Fig. 4.

iRhom2 is crucial for control of L. monocytogenes. (A) TGEMs (10⁵) isolated from control or iRhom2^−/− mice (n = 5 to 8 per group) were exposed to the indicated titers of L. monocytogenes for 24 hours. TNFα in culture supernatants was determined by ELISA (means ± SEM). (B) Control and iRhom2^−/− mice (n = 6 to 10 per group) were infected with 10⁴ colony-forming units (cfu) L. monocytogenes. Livers were isolated on day 4 after infection, sectioned, and stained with H&E (left) or with antibody against Listeria (right).

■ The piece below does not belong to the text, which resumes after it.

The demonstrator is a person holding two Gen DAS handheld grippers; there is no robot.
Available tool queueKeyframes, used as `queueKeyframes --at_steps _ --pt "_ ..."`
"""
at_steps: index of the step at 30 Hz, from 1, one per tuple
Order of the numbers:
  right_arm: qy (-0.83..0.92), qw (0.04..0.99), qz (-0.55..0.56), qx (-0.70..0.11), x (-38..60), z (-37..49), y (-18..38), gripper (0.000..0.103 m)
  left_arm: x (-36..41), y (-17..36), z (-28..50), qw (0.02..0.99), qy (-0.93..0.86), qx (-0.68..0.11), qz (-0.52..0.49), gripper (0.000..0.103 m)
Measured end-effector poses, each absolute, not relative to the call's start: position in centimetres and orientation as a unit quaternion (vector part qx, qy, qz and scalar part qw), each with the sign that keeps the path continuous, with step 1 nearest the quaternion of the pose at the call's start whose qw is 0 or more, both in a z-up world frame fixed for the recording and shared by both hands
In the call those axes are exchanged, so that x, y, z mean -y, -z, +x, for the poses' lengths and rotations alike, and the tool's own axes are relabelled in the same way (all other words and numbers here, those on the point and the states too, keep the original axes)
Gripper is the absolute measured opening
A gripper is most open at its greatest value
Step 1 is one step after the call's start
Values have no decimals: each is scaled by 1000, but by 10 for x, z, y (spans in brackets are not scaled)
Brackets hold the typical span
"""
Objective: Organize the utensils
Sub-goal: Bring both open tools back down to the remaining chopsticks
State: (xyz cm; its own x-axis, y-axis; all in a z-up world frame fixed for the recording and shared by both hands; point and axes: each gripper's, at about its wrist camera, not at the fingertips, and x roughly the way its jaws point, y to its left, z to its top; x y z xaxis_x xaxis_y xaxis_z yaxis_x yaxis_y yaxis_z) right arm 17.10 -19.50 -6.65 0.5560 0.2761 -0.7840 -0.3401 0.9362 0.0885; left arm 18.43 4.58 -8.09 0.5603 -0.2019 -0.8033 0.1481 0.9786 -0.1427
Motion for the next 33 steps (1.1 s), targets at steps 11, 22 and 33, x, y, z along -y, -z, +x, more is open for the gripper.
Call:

Scale bars: left, 100 μm; right, 20 μm. (C) Granulomas were counted in F4/80-stained liver sections (not shown) from the mice in (B). Data points are granulomas or liver of individual mice. Blue lines, means ± SEM (n = 6 to 10 per group). (D) Control and iRhom2^−/− mice (n = 8 to 9 mice per group) were infected with 10⁵ cfu L. monocytogenes, and bacterial titers were determined in spleen, liver, kidney, and brain on day 4 after infection. Data points are titers of individual mice. Dashed line, limit of detection. Blue lines, means ± SEM. (E and F) Control and iRhom2^−/− mice (n = 7 per group) were infected with 5 × 10⁴ cfu (E) or 5 × 10³ cfu (F) L. monocytogenes, and mouse survival was monitored for 20 days.